[2015 Update] Buniyadi nirmaan

Women’s workshop and Women’s Day: The women’s workshops have created a new space for women in the sangathan! We met the first time in December, 2014, then again on women’s day 8th march, then again in June and the last time we met in November was some sort of closure. As women involved with the sangathan, we had our set of discontents which some of us were raising. We said how we found ourselves in a minority when it came to leadership positions, how often our opinion was not asked for or summarily rejected, how we formed the majority of attendees at a public meeting but were rarely given an opportunity to address the public and so the sangathan tried to change its ways so some of us found that we were asked for our opinion in meetings, given the mike to address a public meeting and here was the real disappointment, barring one or maybe two women, the rest of us just had nothing to say! We felt shy and restless and put on a spot when we were given the centre stage. And that marked the quest to sit with a group of women and hopefully with a saathi from outside the sangathan to facilitate. When Kanika (a young woman worker of the NAPM) signed up for a women’s workshop, we got together for two days, our first women’s workshop. To read more about it click here.

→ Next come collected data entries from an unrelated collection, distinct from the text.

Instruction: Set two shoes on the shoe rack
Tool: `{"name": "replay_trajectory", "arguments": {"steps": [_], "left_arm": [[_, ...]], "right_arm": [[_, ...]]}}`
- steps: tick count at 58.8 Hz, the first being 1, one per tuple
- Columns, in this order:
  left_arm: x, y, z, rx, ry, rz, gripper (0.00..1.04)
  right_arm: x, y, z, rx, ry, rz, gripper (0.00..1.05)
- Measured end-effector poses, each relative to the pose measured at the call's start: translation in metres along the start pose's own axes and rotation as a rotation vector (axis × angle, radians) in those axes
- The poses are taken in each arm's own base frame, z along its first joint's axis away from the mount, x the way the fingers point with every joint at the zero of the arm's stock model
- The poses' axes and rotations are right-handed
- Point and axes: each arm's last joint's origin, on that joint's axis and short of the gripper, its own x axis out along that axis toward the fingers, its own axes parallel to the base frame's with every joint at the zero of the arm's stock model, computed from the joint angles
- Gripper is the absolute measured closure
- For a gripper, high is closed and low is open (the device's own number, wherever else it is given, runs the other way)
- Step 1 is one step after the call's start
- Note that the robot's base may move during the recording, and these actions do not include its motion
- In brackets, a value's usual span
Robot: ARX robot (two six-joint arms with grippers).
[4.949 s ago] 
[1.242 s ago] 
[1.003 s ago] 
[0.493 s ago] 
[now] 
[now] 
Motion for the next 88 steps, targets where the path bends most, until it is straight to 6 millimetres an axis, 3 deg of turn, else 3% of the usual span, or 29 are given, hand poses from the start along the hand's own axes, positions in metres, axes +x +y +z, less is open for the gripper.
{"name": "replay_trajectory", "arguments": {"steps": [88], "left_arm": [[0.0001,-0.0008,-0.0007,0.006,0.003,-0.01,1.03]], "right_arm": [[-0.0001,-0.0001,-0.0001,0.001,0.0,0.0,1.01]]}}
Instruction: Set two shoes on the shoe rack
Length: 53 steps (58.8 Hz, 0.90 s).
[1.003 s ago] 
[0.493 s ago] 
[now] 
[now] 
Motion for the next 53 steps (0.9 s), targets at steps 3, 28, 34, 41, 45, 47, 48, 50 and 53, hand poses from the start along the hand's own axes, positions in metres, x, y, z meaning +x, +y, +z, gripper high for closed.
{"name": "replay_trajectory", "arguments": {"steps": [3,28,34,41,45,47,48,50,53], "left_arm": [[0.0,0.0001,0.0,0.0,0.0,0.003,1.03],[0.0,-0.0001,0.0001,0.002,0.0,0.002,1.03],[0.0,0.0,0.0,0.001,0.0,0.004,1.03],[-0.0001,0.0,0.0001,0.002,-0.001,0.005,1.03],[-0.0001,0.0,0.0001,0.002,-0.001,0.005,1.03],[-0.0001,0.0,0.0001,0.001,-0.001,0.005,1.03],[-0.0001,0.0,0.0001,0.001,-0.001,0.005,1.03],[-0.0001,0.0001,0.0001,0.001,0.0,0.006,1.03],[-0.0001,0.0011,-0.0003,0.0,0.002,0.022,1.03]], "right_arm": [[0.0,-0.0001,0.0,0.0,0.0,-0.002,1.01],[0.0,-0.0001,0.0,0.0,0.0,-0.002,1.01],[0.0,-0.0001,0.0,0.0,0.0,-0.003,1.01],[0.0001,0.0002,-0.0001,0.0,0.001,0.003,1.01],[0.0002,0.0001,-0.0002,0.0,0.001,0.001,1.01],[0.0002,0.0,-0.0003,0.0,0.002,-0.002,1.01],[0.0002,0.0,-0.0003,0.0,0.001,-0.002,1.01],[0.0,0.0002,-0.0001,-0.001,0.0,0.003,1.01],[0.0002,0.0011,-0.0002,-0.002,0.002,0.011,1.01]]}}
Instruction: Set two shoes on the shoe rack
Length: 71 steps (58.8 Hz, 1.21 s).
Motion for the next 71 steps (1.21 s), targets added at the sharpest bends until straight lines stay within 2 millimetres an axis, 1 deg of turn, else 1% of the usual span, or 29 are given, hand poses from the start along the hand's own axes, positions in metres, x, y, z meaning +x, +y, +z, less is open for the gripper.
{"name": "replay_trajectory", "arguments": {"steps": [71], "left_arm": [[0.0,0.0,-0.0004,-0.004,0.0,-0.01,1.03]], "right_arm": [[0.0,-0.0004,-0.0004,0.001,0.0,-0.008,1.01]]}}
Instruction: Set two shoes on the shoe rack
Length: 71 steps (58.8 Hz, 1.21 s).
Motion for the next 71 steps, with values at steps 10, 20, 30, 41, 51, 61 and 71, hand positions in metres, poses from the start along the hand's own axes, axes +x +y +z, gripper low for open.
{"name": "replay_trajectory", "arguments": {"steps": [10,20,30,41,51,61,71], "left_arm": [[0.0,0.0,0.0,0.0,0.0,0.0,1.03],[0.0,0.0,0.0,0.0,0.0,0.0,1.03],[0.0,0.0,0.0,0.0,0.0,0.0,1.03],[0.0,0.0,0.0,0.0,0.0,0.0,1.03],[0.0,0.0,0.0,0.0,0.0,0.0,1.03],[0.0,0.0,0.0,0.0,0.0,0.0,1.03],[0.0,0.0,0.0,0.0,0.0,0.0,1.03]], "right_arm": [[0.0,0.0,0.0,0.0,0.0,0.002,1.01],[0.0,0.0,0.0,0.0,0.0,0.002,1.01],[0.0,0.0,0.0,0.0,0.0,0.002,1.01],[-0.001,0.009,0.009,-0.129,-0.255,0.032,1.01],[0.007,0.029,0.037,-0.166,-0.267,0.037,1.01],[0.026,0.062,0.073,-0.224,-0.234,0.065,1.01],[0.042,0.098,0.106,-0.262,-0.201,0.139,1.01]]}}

And here in these workshops we collectivized our joys, our sorrows, our preference and society’s preference for a male child, the violence meted out to us. We played, we sang, we laughed, and you may believe it or not but we sometimes cried. Now remembering the sessions on patriarchy- it’s origins and how it plays out, body mapping, masculine and feminine characteristics and their linkage to biology and socialisation, menstrual cycle and menstrual hygiene, women’s health, forms of violence, various forms of discrimination in society, we feel we have covered so much ground. I feel more equal more human and that’s why when my opinion is asked in a meeting I talk, I know my voice is as valuable as a man’s. Previously we did not believe this because at every step our society points out the male superiority and as women we are as much victims of this thought of ‘male superiority’ as any man. Today we say our name, we introduce ourselves, when we are meted with violence we raise our voice, we don’t hold ourselves responsible for violence meted out to us and we try to be equal participants in our sangathan.